▶ **EXERCISE OBJECTIVE**: In the entries below, find the line with "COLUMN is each" and print exactly every line from there up to and including the line with "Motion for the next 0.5", with no other lines.

▶ **SOURCE RECORDS**:
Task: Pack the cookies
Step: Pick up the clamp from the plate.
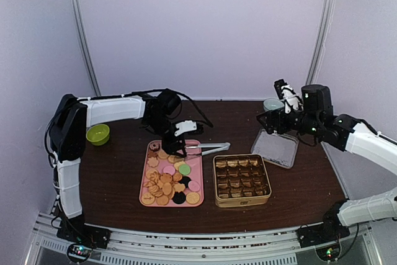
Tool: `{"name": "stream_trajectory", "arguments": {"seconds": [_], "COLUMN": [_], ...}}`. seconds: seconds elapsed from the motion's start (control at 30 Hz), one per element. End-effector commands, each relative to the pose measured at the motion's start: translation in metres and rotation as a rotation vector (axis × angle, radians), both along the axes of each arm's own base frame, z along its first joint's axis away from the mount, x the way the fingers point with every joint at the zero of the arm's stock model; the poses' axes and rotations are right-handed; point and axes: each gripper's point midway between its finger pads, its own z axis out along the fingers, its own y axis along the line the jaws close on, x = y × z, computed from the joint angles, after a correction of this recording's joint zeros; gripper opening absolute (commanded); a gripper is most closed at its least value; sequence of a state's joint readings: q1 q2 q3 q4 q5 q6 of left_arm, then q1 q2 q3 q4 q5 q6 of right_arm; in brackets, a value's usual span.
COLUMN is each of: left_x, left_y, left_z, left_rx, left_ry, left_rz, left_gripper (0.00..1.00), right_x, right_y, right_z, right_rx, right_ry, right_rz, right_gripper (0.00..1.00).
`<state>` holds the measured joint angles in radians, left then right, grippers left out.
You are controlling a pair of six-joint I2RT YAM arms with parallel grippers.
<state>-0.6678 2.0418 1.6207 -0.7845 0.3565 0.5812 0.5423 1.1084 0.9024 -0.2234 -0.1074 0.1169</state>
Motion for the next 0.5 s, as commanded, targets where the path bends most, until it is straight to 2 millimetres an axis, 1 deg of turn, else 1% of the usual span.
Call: {"name": "stream_trajectory", "arguments": {"seconds": [0.0, 0.07, 0.23, 0.33, 0.47], "left_x": [0.008, 0.007, 0.01, 0.008, 0.005], "left_y": [-0.003, -0.002, 0.002, 0.002, 0.001], "left_z": [-0.004, -0.009, -0.021, -0.024, -0.025], "left_rx": [0.015, 0.027, 0.068, 0.071, 0.074], "left_ry": [-0.01, -0.006, -0.008, 0.005, 0.009], "left_rz": [0.013, 0.013, 0.026, 0.025, 0.025], "left_gripper": [0.53, 0.52, 0.43, 0.39, 0.26], "right_x": [-0.008, -0.01, -0.012, -0.012, -0.012], "right_y": [-0.005, -0.007, -0.01, -0.012, -0.013], "right_z": [-0.001, -0.002, -0.001, 0.001, 0.002], "right_rx": [0.007, 0.005, -0.003, -0.006, -0.01], "right_ry": [0.002, 0.002, -0.003, -0.007, -0.009], "right_rz": [-0.016, -0.018, -0.026, -0.03, -0.035], "right_gripper": [0.87, 0.86, 0.85, 0.83, 0.81]}}
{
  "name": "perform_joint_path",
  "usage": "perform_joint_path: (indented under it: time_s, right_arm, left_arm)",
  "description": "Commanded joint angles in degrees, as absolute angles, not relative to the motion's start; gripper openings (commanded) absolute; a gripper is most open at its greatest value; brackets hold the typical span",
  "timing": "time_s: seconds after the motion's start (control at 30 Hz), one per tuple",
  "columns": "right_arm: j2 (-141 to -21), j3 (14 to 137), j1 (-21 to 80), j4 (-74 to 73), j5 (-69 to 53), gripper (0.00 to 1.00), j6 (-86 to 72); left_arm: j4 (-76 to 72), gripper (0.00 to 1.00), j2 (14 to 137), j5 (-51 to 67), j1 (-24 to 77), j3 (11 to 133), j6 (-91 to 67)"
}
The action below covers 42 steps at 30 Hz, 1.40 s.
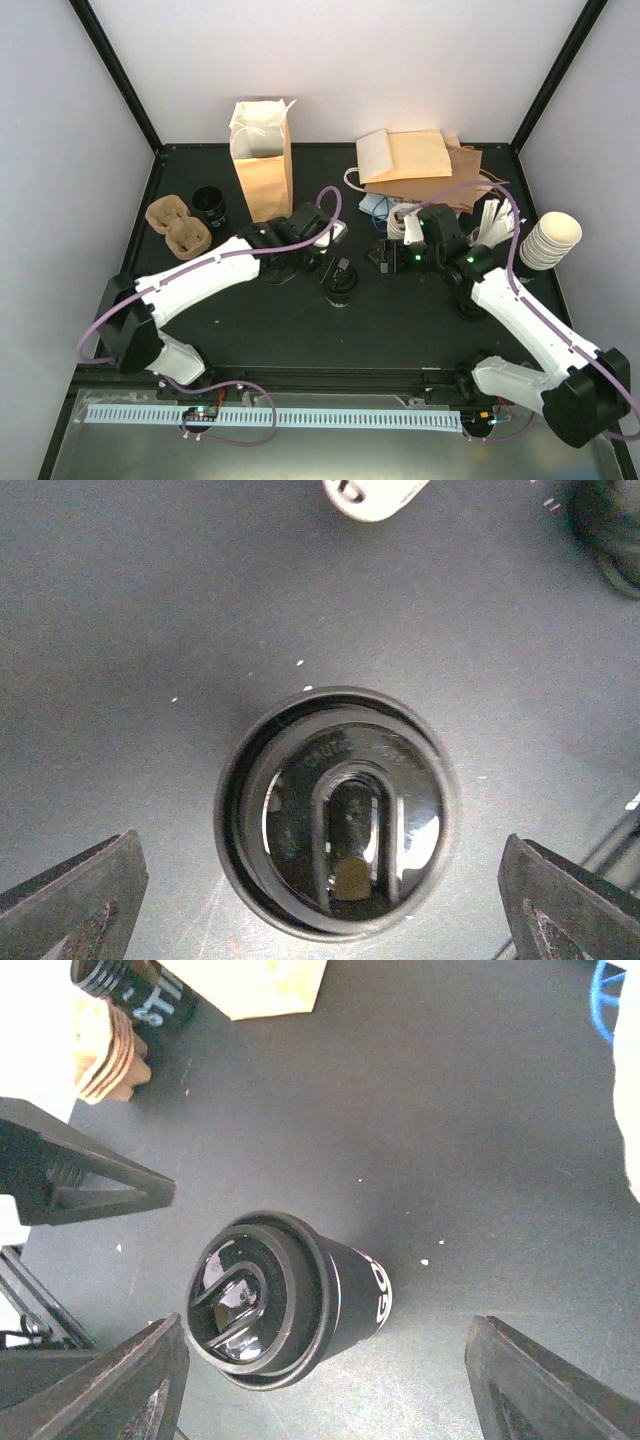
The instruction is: Pack the takeout coffee
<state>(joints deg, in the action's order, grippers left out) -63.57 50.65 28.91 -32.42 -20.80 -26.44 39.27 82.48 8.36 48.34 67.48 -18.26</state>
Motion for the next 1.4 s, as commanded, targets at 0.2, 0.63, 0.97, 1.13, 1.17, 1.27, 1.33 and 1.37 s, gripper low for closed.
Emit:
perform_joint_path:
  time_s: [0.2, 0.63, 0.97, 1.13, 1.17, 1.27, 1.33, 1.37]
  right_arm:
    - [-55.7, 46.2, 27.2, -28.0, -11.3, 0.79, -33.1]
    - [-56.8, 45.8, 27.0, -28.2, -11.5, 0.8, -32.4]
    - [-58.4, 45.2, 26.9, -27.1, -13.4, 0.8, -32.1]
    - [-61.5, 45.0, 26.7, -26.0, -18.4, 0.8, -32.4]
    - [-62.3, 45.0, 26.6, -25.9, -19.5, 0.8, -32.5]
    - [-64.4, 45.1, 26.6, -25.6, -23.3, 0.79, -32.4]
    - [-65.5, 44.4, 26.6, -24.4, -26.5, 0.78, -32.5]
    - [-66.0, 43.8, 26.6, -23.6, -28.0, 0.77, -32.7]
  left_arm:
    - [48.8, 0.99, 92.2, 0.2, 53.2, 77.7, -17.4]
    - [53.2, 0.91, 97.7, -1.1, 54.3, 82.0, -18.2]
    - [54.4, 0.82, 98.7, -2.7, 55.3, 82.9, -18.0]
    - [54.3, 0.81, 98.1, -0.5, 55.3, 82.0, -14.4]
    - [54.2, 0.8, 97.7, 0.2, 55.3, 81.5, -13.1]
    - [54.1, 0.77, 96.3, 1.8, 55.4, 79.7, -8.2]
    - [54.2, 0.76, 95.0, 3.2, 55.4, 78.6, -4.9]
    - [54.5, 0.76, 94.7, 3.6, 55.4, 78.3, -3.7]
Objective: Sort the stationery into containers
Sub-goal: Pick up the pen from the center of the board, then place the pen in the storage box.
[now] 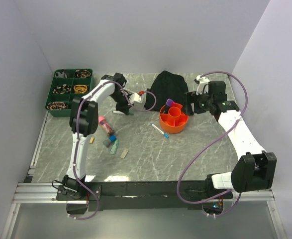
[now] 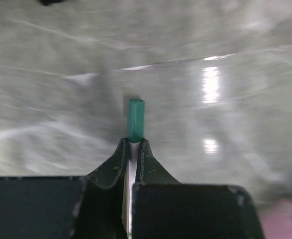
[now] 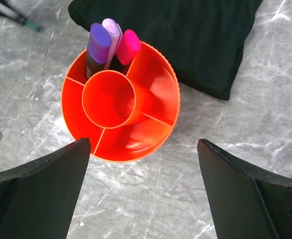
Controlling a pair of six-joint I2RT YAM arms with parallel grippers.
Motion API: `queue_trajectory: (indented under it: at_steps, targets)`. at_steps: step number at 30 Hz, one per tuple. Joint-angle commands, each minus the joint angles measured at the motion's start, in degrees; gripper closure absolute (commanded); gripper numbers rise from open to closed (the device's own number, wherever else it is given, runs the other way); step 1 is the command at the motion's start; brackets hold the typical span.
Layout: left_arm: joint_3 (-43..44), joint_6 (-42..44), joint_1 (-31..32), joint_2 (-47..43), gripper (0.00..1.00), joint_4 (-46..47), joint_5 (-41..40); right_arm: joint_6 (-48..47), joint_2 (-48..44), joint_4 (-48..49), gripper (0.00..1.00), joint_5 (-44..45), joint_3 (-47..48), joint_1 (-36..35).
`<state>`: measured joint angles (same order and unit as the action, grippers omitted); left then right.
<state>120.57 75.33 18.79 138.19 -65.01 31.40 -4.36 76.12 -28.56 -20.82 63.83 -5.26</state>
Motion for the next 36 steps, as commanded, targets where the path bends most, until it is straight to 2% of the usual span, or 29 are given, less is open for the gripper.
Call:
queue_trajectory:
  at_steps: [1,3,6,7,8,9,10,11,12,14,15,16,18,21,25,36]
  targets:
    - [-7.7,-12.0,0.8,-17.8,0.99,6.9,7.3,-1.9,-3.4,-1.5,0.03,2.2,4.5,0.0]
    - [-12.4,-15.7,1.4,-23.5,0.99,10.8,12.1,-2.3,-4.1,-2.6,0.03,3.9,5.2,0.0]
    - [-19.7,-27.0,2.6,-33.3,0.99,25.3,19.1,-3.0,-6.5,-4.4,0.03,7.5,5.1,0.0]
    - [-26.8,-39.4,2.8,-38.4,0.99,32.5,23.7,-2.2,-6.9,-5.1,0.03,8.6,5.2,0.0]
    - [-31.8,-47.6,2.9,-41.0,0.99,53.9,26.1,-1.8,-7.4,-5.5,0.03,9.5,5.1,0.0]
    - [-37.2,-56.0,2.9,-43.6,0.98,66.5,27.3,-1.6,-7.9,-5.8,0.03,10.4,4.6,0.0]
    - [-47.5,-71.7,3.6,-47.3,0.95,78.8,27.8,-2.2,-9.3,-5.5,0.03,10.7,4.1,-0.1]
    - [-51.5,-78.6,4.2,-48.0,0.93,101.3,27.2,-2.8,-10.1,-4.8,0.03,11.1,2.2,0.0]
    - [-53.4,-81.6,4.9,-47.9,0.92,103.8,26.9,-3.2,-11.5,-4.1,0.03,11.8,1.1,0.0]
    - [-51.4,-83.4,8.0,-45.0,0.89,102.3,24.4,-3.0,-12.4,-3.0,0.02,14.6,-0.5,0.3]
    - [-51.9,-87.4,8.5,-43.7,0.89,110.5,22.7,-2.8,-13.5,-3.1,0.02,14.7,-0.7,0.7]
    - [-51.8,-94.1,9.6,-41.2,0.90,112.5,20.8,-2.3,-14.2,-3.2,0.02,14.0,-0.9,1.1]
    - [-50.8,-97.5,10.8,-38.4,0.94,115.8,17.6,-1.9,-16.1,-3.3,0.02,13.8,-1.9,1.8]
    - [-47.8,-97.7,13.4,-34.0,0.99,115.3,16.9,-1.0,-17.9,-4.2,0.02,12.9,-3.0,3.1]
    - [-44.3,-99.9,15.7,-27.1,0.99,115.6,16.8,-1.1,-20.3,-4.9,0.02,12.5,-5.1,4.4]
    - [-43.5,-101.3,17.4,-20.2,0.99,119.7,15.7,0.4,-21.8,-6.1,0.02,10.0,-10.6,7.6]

▶ **RESPONSE AREA**:
COLUMN is each of: left_x, left_y, left_z, left_rx, left_ry, left_rz, left_gripper (0.00..1.00), right_x, right_y, right_z, right_rx, right_ry, right_rz, right_gripper (0.00..1.00).
`<state>` holds the measured joint angles in radians, left then right, grippers left out.
You are controlling a pair of six-joint I2RT YAM arms with parallel grippers.
<state>-0.6678 2.0418 1.6207 -0.7845 0.3565 0.5812 0.5423 1.1084 0.9024 -0.2234 -0.1074 0.1169</state>
Motion for the next 0.5 s, as commanded, targets where the path bends most, until it is straight to 2 millimetres an axis, 1 deg of turn, else 1% of the usual span.

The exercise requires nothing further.